Best WordPress Theme Security Guides

Plugins aren’t the only third-party extension often found responsible for introducing security problems into a WordPress site. Poorly coded themes and those left un-updated can also wreak havoc. That’s why you should always have at least one of these WordPress theme security guides on hand.

Best WordPress Security Experts to Follow

While most of the people who created the security content mentioned above will work to keep their guides updated, nothing beats getting up-to-the-minute news. If you’re looking for an easy way to stay up on the latest in WordPress security, you can subscribe to these blogs or follow the Twitter users mentioned below. Security is a primary focus for each of them, so you’ll be in good hands.
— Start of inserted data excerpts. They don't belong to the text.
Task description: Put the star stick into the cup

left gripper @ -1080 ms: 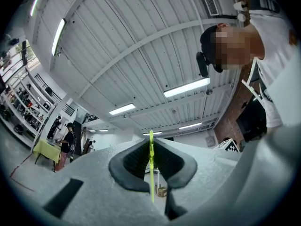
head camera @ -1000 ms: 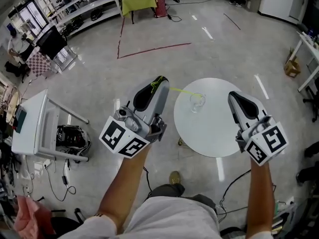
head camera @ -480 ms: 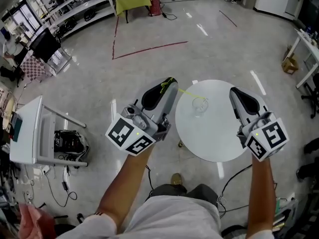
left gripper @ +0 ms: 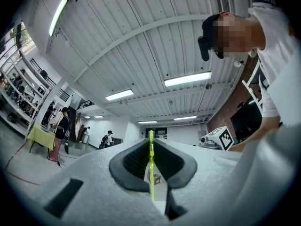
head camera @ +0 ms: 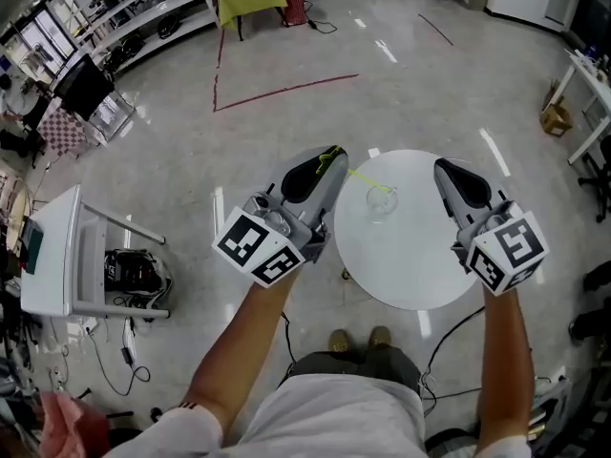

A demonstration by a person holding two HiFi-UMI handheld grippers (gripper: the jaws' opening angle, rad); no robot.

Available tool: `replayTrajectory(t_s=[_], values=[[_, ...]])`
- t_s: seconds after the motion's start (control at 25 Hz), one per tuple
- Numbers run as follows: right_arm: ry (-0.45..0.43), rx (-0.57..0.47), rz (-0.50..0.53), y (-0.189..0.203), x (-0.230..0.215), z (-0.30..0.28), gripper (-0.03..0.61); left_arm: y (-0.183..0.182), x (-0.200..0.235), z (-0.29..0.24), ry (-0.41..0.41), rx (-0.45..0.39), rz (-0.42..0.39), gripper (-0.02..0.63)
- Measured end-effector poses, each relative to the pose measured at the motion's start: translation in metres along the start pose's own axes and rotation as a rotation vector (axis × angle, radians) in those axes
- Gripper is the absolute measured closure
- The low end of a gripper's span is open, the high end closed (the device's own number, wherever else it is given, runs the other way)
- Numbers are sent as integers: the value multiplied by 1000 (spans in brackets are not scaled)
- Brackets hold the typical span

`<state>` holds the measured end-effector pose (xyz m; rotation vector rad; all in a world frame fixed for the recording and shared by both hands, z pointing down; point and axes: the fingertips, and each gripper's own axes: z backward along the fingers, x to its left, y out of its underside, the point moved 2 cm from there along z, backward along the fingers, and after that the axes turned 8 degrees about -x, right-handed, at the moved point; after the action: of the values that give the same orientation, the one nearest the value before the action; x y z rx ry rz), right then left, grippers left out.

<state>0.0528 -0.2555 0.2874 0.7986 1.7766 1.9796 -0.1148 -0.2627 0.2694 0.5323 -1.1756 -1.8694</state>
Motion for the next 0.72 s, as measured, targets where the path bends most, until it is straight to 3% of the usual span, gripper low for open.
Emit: replayTrajectory(t_s=[0.72], values=[[-71, 10, -40, 28, -29, -8, 568, 66, 15, -12, -113, 128, 15, 584]])
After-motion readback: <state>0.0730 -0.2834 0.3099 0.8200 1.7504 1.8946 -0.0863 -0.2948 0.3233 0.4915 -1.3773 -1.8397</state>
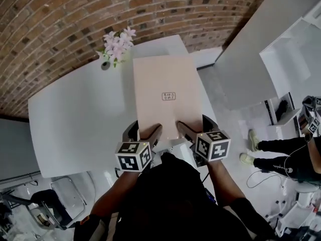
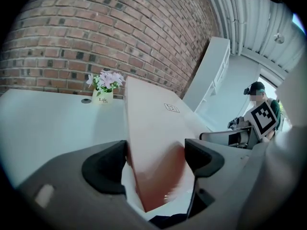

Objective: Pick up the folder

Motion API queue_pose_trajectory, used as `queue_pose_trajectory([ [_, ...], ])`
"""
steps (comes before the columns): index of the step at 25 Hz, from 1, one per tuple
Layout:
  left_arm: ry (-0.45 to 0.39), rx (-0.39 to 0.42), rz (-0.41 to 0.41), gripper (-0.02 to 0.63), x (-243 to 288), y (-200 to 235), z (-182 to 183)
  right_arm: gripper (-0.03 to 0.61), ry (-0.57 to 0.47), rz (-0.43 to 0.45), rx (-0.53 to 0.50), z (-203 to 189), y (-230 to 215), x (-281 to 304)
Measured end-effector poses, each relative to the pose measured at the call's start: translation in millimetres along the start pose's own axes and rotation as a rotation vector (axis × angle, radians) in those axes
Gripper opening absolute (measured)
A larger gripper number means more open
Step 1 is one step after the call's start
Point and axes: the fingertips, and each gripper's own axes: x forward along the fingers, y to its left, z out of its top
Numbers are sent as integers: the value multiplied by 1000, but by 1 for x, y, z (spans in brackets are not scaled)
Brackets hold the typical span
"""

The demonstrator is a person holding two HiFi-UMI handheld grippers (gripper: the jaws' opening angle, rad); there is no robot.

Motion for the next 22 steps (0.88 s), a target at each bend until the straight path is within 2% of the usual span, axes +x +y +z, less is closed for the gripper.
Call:
queue_pose_trajectory([
  [13,-78,39,-29,392,-113,-16,-36,419,-87,-26,-33,-46,81,-81],
  [22,-140,73,-26,391,-160,-45,-43,419,-146,-9,-45,-57,102,-130],
])
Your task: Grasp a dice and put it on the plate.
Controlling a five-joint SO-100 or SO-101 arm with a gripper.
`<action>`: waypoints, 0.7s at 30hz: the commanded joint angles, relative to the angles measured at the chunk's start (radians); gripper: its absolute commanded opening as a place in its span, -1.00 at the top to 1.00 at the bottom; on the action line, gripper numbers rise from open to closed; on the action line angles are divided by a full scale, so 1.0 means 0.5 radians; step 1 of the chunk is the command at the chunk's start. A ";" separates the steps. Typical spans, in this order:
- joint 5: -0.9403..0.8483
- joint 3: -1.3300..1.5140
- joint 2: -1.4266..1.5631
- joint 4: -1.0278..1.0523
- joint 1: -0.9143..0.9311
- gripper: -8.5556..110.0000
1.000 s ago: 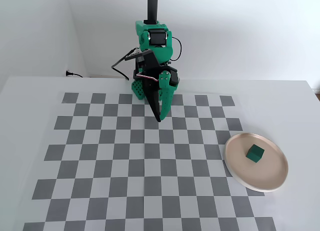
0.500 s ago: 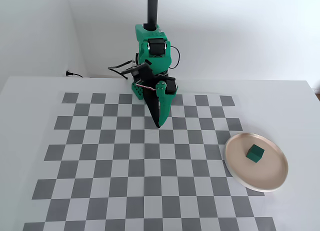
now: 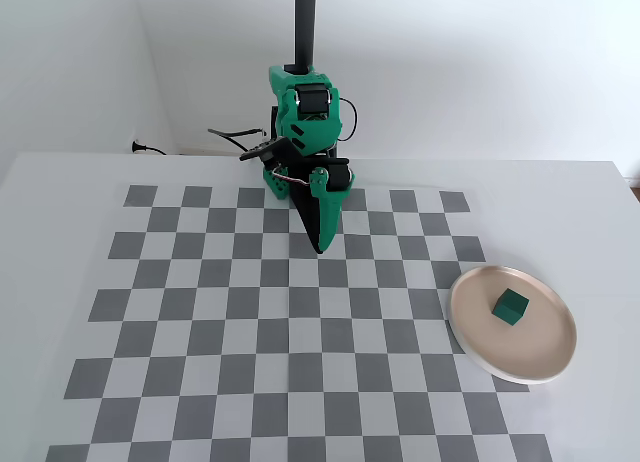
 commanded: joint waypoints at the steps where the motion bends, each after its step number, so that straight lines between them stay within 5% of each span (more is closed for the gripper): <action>1: 0.472 -0.012 0.025 -0.067 -0.009 0.93; 7: 0.712 0.135 0.021 -0.132 0.006 0.93; 12: 1.000 0.387 0.028 -0.632 0.141 0.93; 21: 1.178 0.387 0.025 -0.160 0.215 0.93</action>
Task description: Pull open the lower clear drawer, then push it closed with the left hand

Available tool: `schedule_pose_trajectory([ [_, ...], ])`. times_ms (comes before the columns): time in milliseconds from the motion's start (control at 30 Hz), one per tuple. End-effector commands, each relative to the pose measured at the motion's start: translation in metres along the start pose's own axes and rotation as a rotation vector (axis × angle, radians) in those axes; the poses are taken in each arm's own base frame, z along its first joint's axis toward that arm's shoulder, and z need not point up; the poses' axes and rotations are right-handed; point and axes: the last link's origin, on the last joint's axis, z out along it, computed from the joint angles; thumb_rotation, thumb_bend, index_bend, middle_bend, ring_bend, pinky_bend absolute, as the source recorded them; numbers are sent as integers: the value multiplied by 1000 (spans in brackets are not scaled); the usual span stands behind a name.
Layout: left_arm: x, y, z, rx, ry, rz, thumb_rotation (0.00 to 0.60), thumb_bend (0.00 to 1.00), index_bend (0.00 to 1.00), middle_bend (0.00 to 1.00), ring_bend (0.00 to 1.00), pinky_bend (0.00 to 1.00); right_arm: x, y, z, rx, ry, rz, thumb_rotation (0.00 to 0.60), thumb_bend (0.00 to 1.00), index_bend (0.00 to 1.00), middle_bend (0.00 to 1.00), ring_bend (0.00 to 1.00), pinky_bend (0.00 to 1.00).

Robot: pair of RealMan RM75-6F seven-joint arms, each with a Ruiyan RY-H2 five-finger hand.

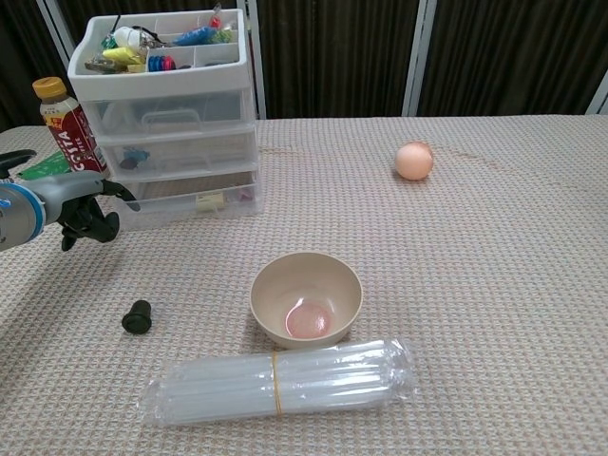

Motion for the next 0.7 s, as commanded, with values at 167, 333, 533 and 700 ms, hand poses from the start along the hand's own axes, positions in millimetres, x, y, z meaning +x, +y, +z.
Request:
schedule_pose_trajectory([
  [167,-1,-8,-17,-32,-17,-14,600,786,257,983,906,703,0,-1,0,1,-1,1,600,76,92,0,0,0],
  [333,-3,-21,-29,-47,-28,-3,600,787,267,983,906,702,0,-1,-1,1,-2,1,600,75,91,0,0,0],
  [533,-1,-33,-39,-59,-31,-13,600,787,269,983,907,702,-1,-1,-1,1,-2,-1,600,75,91,0,0,0],
  [700,-1,-37,-45,-77,-33,-10,600,785,244,979,903,702,-1,-1,-1,1,-1,-1,600,76,91,0,0,0],
])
  • WordPress Security News: WordPress provides a running log here of all the latest security and maintenance releases, what they discovered, and what the patches were.
  • Open Web Application Security Project (OWASP): OWASP is a great resource in general when it comes to WordPress security. If you’re curious to know the latest and greatest though, be sure to check out their Top 10 list.
  • WPMU DEV Blog: You should have at least one blog you follow regularly for news on all things WordPress. WPMU DEV, in general, takes a keen interest in security, so this is a good one to bookmark and add to your RSS feed, newsletter list, and Twitter so you can keep attuned to all of the latest.
  • Sucuri Blog: WordPress Security: Sucuri is a good one to keep a close eye on since they seem to know all the dirty details about which plugins are misbehaving and can spot major WordPress vulnerabilities from a mile away.
  • Wordfence Blog: Wordfence is another one focused on delivering the not-so-positive news about WordPress security. It’s definitely much appreciated though as they seem to have in-depth knowledge and insights into up-to-the-minute vulnerabilities and attacks.
  • Kinsta Blog: Because Kinsta is a managed WordPress services provider, you’re going to find that their blog takes a special interest in WordPress security.
  • SiteGuarding Blog: This professional web security services provider is obviously going to have a laser-sharp focus on security when it comes to their blog content. However, they’re not strictly looking at WordPress, though, so if you happen to develop sites in Joomla, Drupal, and other CMS, you might find this resources especially helpful.
  • WP Fix It Blog: These guys blog regularly about security and the posts aren’t always what you’d expect to find. Take, for instance, “What to Expect While Your Infected Website Gets Cleaned”.
  • Aaron D. Campbell Blog: Aaron D. Campbell is one of the leads on the WordPress security team, so… yeah. You need to follow this blog.
  • @WordPress: Even if you subscribe to WordPress news and pay attention to every minor release that comes out, the Twitter page is also a super helpful resource in staying up on the latest security news.
  • @vaultpress: VaultPress shares security news from all around the web on their Twitter page. This is a great feed to tap into if you want easy access to relevant and helpful news about security.
  • @Michele_Butcher: Michele Butcher-Jones works for WP Rocket, a WordPress caching plugin developer, so you know she’s going to be obsessed with performance. If you look at her Twitter feed though, you’ll find she has an interest in security as well as she retweets really awesome content from others on a regular basis.
  • @wpsitecare: If you prefer straight-to-the-point and practical tips on how to secure and overall improve your WordPress website, you should follow WP Site Care on Twitter.

Wrapping Up

A security threat could come from a plugin you believed to be completely harmless or a seemingly innocent comment left on your blog. It could also come from a direct brute force attack against your site’s wp-admin area. With so many different methods of attack, your best bet in fending them off is to stay well-informed. Security will be a never-ending struggle for web developers, so bookmark this guide to make it just a little bit easier on yourself going forward.